The challenge of insecurity exists in the presence of an ecosystem of organized crime with very high opportunity costs. For example, extortion networks work on the basis of financial success, with profit margins of less than US$1,000 a month for each individual. However, that amounts to twice or three times more money than they would be earning in the “regular” economy. Drug trafficking rings, which have more sophisticated networks and hire hitmen and gangs for their operations, are generating at least US$700 million from drug trafficking. To address insecurity, it is important to think in economic terms, identifying mechanisms that make employment in crime more “expensive” and less lucrative. Could it be viable to explore the creation of an amnesty plan for organized crime networks, like those proposed during the democratic transitions for armed forces that participated in gross human rights violations? 

What else can be done? Advancing complementary solutions

The problem of migration is an economic one based on low productivity.[4] Therefore, it is important to expand the approach of the A4P to a focus on human capital rather than low value production. One method consists of investing in the labor force by addressing human capital, the informal economy, and innovation, while at the same time leveraging remittances for development.   

Strengthening human capital under the A4P


Human capital investment for children and youth 

It is important to create a comprehensive educational strategy aimed at improving quality, increasing enrollment, and expanding the number of youth who go on to college or vocational centers. Vocational centers in Central America are typically weak, with limited curricula and career opportunities. 

The human capital approach also needs to complement what is already taking place and being done by governments. This could include providing private support for after school education, expanding the quality and performance of vocational centers, and creating incentives for parents to invest in their children’s education. 

The commitment of governments under the A4P is in improving the quality of their education and keeping kids in school.  However, the volume of people migrating should also be part of the strategy.  In 2015, more than 40,000 minors, the vast majority of them secondary school students (or at least, around the age of secondary school students) and more than 140,000 adults crossed the U.S. border. 

In practical terms, El Salvador, Guatemala and Honduras have nearly 2 million kids in secondary education, more than 2% of whom are migrating every year.  Considering the fact that since 2010 the increase in pupils in secondary has been less than 1% for the three countries combined (in Honduras it has been negative), child migration is similar to adult migration, but in even more dramatic terms: the increase in annual enrollment in secondary is smaller than the increase of annual child migration entering the US.[5] 


As a milestone, the A4P should aim at keeping kids in school and improving learning outcomes for at least 5% of secondary school kids. That is, reaching out to those who are underperforming and potentially migrating. The government, the private sector, and parents themselves also need to participate in this strategy.  After-school education ensures continuity of schooling as well as learning, whereas improved vocational centers will encourage parents to invest in their kids’ graduation and enrollment. 

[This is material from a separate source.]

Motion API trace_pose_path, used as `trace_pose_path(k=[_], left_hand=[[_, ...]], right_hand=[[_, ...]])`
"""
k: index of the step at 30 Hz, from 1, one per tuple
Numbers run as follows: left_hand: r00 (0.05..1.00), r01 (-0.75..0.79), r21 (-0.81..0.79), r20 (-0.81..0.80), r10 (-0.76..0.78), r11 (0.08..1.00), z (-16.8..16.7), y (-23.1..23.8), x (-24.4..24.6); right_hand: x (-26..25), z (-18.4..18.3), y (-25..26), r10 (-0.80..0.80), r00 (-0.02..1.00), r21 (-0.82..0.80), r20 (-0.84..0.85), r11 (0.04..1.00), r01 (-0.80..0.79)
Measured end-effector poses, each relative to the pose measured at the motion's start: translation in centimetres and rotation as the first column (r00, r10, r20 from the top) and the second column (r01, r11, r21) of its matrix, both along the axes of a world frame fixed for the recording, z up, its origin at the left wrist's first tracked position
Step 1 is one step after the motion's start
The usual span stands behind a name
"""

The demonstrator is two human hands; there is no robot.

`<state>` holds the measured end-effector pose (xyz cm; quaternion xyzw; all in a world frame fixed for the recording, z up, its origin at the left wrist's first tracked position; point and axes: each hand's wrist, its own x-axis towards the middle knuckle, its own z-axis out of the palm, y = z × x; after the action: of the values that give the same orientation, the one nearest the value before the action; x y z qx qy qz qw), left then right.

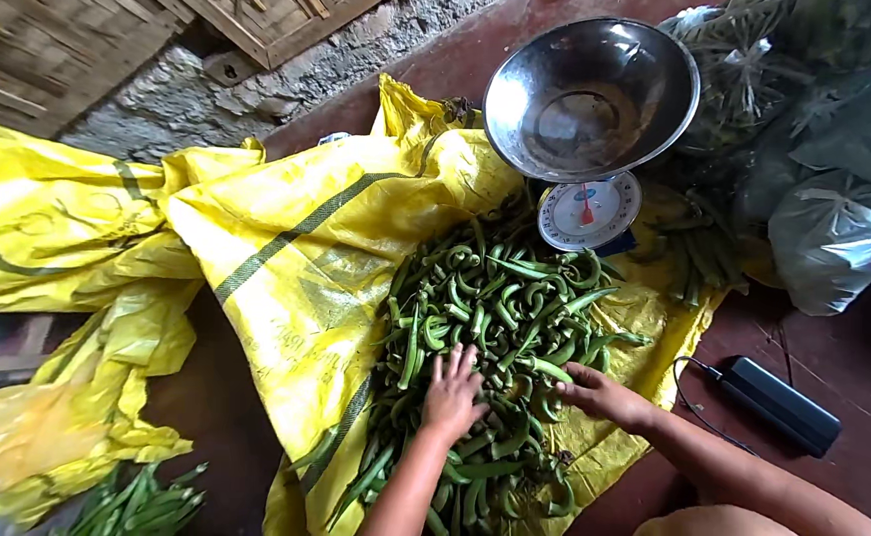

Human capital investment for the labor force

The existing labor force lacks substantive skills to compete in the global economy.  To begin with, the vast majority are informal laborers or entrepreneurs working in saturated markets with limited competitive advantages.

Investment in the knowledge economy is central to expand the skills of the labor force in Central America. A knowledge-based economy is one formed around an ecosystem of well-formed and informed human capital, including knowledge, education, cognitive skills, innovation, and modern social norms. It draws on technological and social networks to create both tangible and intangible value.[6]  As such, the knowledge economy depends on the ability and capacity of people to learn and adapt new cognitive skills, techniques, values, and intellectual understanding as they respond to the demands of the global economy (portability, productivity and flexibility).

Festival para el Buen Vivir y Gobernando con la Gente in San Pedro Perulapán

The significance of the knowledge economy is threefold. First, it is the most important source of economic wealth, generating more value with less manpower through greater use of technology.  Second, it provides people with the necessary skills to adapt to a rapidly-changing and competitive global environment.[7] Third, life in the knowledge economy empowers human capital to further transform society by providing agency and decision-making opportunities to individuals.[8]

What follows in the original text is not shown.